Someone is engaging in what appears to be an odd pastime in a corner of Brisbane. He imports NFL rookie cards directly from American dealers, including Topps, Panini, and the entire spread, sorts them into binders, and waits. Without much fanfare, quietly, methodically. It’s likely that the majority of his neighbors believe he collects sports memorabilia in the same way that some people collect dust.
However, if you take a moment to examine the evolution of Australia’s trading card market over the previous five years, the move begins to appear less bizarre and more like real foresight.
Ten years ago, it would have seemed ridiculous how the Australian collecting scene has evolved. With limited-edition Select releases selling out in minutes and AFL cards fetching thousands of dollars, what started out as children exchanging football cards at the school gate has developed into a respectable secondary market. Online sales of a 2021 box of Select’s Optimum product outpaced those of concert tickets. At auction, single cards with well-known names have brought in ten thousand dollars. The early adopters are now sitting on significant value. The change came gradually at first, then abruptly.
The investor from Brisbane who imports NFL rookie cards is speculating that American football will soon experience something similar. It’s not an irrational read. Due in part to streaming availability and in part to a younger generation that grew up watching highlight reels on social media rather than being restricted to whatever sport happened to be on free-to-air, NFL viewership in Australia has been increasing. Similar to how some AFL prospects do prior to draft night, names like Travis Hunter, Cam Ward, and Shedeur Sanders are beginning to make the rounds in Australian collector circles.

Additionally, there is a limited-time pricing window. NFL rookie cards are still priced against a primarily American market, even if they are graded PSA 10s of high-profile picks. The economics look very different if you import them now, before local demand raises both the cards and the shipping costs. A 2018 rookie card that was initially valued at about $40 eventually reached a peak of almost $15,000 and is currently trading at about $5,000. Although there is no guarantee that this trajectory will recur, it is also not insignificant.

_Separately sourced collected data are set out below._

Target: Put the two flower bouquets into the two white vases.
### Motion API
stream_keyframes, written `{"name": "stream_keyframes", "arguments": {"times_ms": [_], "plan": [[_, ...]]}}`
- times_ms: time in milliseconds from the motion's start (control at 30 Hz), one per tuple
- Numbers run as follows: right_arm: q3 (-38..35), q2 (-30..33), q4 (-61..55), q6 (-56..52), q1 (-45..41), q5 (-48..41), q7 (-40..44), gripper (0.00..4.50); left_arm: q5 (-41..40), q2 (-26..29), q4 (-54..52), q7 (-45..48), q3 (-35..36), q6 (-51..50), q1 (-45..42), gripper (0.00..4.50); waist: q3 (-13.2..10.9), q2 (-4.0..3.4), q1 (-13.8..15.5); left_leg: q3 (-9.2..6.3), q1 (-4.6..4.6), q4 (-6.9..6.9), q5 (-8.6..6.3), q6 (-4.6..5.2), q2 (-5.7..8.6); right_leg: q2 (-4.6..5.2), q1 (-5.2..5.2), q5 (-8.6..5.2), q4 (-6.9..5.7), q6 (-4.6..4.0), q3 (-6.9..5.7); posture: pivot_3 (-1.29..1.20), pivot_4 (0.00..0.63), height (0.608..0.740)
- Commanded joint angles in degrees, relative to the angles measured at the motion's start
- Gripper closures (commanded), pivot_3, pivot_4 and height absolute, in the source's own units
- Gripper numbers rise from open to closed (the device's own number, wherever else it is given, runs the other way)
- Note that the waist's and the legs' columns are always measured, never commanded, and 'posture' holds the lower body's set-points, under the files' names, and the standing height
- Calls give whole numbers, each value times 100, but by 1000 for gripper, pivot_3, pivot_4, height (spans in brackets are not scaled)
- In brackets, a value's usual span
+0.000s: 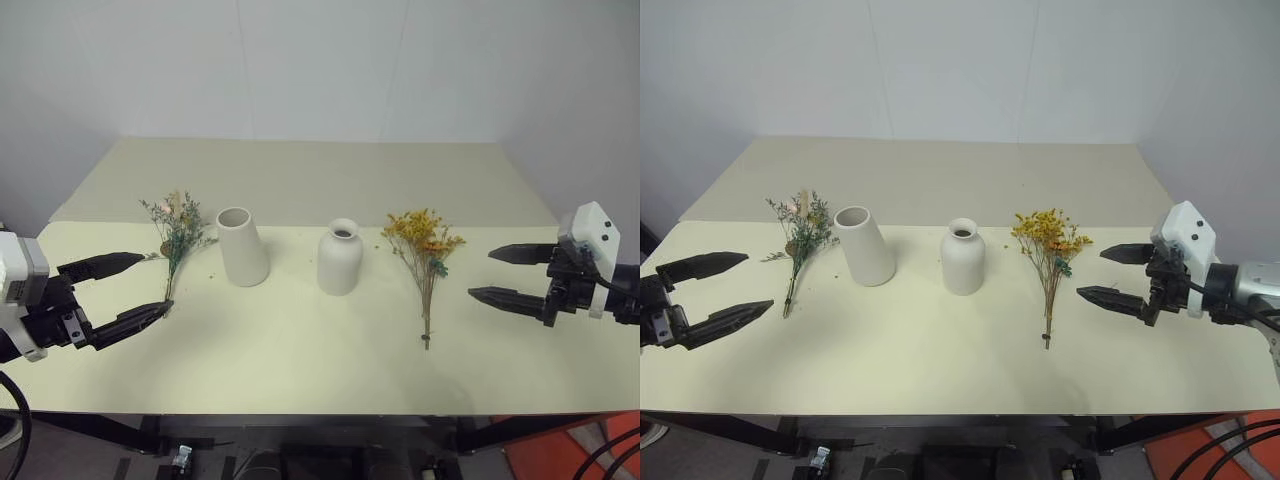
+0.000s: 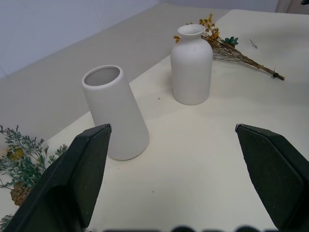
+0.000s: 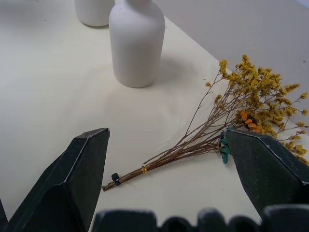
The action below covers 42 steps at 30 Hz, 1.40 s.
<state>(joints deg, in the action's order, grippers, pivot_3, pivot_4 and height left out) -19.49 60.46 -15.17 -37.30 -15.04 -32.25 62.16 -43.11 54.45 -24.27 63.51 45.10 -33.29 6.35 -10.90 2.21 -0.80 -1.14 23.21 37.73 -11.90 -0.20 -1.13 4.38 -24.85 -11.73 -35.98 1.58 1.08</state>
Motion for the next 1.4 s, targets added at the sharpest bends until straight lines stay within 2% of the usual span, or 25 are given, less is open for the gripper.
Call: {"name": "stream_keyframes", "arguments": {"times_ms": [33, 233, 333, 433, 567, 667, 767, 867, 1067, 1400], "plan": [[-110, 58, -129, 68, -87, -23, -89, 0, -167, 136, -59, 47, 102, 55, -108, 23, 0, 0, 1, 0, 0, 0, 0, 0, 0, 0, 0, 0, 0, 0, 0, 0, 150, 740], [3, 84, -142, -10, -120, -7, -187, 0, -144, 160, -19, 54, -9, 89, -212, 23, 0, 0, 0, 0, 0, 0, 0, 0, 0, 0, 0, 0, 0, 0, 0, 0, 150, 740], [336, 128, -194, -504, -353, -1, -462, 0, -165, 170, -18, 45, -99, 115, -314, 23, 0, 0, -13, 0, -1, 0, 0, 0, 0, 0, 0, 0, -1, 0, 1, 0, 150, 740], [923, -128, -161, -1577, -1022, 4, -1204, 0, -175, 176, 3, 39, -254, 160, -463, 23, 0, 0, -37, 3, -4, 0, 0, 0, -1, -1, -1, 0, -4, -1, 4, 0, 150, 740], [1419, -914, 376, -3547, -2380, 120, -2438, 0, -143, 179, 48, 22, -422, 192, -614, 23, 0, 0, -67, 7, -1, 1, 0, 0, -4, -4, -11, 3, -9, -4, 10, 0, 150, 740], [1533, -1395, 1015, -4788, -3191, 231, -2910, 0, -74, 163, 19, -171, -692, 147, -795, 23, 0, 0, -47, 7, 13, -1, 0, 0, -1, -5, -22, 20, -9, 8, 12, 0, 150, 740], [1656, -1601, 1417, -5366, -3618, 317, -3114, 0, -240, 160, -86, -685, -1066, -285, -1133, 23, -1, -1, 23, -1, 27, -1, 0, 1, 4, -2, -28, 41, -6, -2, 8, 0, 150, 740], [1807, -1661, 1714, -5519, -3809, 304, -3202, 0, -358, 192, -181, -1072, -1418, -667, -1445, 23, 0, -1, 26, -6, 37, 0, 0, 1, 11, 3, -27, 44, 1, -2, 3, 0, 150, 740], [2521, -1662, 2036, -5520, -3836, 206, -3140, 0, -228, 133, -85, -1070, -2366, -754, -2079, 23, 0, -1, -24, -5, 30, 1, 0, 1, 9, -2, -25, 39, -5, 14, 6, 0, 150, 740], [3068, -2125, 2744, -5335, -4014, 490, -3189, 0, -28, 67, 180, -886, -2818, -561, -2412, 23, 0, -1, -132, -6, 28, 2, 0, 1, 9, -4, -24, 37, -8, 18, 8, 0, 150, 740]]}}
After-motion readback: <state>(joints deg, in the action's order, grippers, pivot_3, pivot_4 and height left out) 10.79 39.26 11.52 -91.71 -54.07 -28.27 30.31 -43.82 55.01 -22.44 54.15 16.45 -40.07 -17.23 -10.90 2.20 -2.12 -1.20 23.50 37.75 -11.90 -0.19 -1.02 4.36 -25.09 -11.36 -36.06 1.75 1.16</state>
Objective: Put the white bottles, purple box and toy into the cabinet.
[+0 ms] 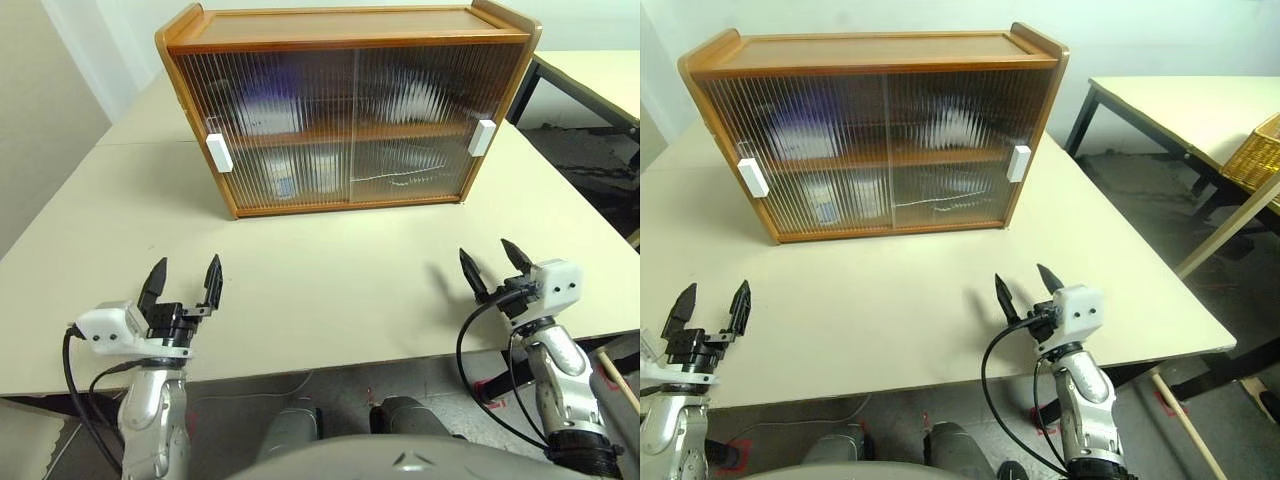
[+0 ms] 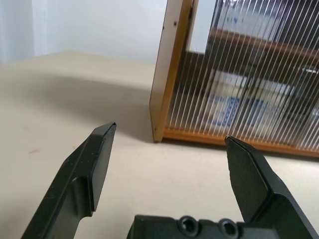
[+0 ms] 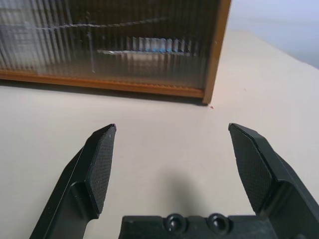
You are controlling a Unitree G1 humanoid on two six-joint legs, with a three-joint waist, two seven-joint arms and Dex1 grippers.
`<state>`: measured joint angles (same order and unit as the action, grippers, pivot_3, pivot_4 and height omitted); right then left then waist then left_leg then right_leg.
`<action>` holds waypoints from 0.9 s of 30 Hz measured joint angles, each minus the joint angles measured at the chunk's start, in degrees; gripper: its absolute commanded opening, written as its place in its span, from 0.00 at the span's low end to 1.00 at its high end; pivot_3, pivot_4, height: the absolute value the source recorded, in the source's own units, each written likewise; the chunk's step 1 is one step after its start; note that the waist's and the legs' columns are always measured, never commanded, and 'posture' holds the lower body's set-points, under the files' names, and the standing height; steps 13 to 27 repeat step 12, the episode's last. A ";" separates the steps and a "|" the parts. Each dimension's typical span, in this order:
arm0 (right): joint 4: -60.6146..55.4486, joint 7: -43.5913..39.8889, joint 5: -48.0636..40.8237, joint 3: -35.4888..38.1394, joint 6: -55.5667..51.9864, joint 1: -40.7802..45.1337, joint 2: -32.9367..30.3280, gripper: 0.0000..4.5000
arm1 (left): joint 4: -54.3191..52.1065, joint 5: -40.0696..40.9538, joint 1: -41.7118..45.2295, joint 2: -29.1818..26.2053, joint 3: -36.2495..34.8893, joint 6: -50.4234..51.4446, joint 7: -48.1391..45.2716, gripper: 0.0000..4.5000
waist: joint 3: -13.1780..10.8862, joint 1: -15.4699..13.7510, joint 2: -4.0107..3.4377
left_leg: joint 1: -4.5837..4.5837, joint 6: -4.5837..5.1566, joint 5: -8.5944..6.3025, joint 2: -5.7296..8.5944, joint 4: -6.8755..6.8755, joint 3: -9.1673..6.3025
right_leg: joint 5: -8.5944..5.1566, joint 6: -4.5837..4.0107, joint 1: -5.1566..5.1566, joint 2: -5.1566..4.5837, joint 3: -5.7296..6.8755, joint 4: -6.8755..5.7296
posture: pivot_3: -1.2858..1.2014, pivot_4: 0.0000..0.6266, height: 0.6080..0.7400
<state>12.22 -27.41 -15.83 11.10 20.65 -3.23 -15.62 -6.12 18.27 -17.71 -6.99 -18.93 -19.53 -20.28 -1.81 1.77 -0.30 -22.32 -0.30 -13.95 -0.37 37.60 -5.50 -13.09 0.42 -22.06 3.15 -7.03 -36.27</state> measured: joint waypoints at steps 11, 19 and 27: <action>5.28 -1.57 -0.63 1.86 3.77 2.50 -0.40 0.99 | 1.56 -0.27 -3.11 0.26 0.12 -1.31 0.02 1.00 | -0.01 0.01 -0.03 | -0.05 0.02 -0.21 -0.01 -0.02 0.00 | -0.20 -0.11 -0.07 0.00 -0.01 0.00 | 0.51 0.06 1.00; 5.28 -1.55 -0.70 1.86 3.77 2.52 -0.39 0.99 | 1.59 -0.34 -3.27 0.23 0.12 -1.52 -0.02 1.00 | -0.02 0.01 -0.03 | -0.05 0.02 -0.23 -0.01 -0.02 0.00 | -0.22 -0.11 -0.06 0.00 -0.01 0.00 | 0.50 0.05 1.00; 5.28 -1.55 -0.70 1.86 3.77 2.52 -0.39 0.99 | 1.59 -0.34 -3.27 0.23 0.12 -1.52 -0.02 1.00 | -0.02 0.01 -0.03 | -0.05 0.02 -0.23 -0.01 -0.02 0.00 | -0.22 -0.11 -0.06 0.00 -0.01 0.00 | 0.50 0.05 1.00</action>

This Brisbane case is intriguing for reasons other than the financial computation. It’s the knowledge that collecting booms typically lag behind cultural trends. After the hobby had been quietly growing for years, the market for AFL cards exploded. In the 1990s, Australia’s basketball card moment came after, not before, Michael Jordan’s worldwide success. If the NFL moment occurs, it will likely seem clear in retrospect, and those who were ahead of it will appear to have known something that everyone else didn’t.
How much of an impact that NFL wave will have locally is still unknown. American football just doesn’t have the same deep roots as the AFL. However, “local market only” thinking has already been shown to be incorrect on multiple occasions in the card industry. With Australian collectors purchasing American cards and vice versa, the hobby is now more globally connected. Geography is not as important as it once was.
In Brisbane, the binders are already filling up. The investor appears willing to wait for the wider market to catch on, whether it takes three years or twelve months. The entire process has an almost antiquated sense of patience, perhaps the same patience that motivates anyone to hold a piece of cardboard and secretly believe that it is worth more than it appears without the need for confirmation from anyone else.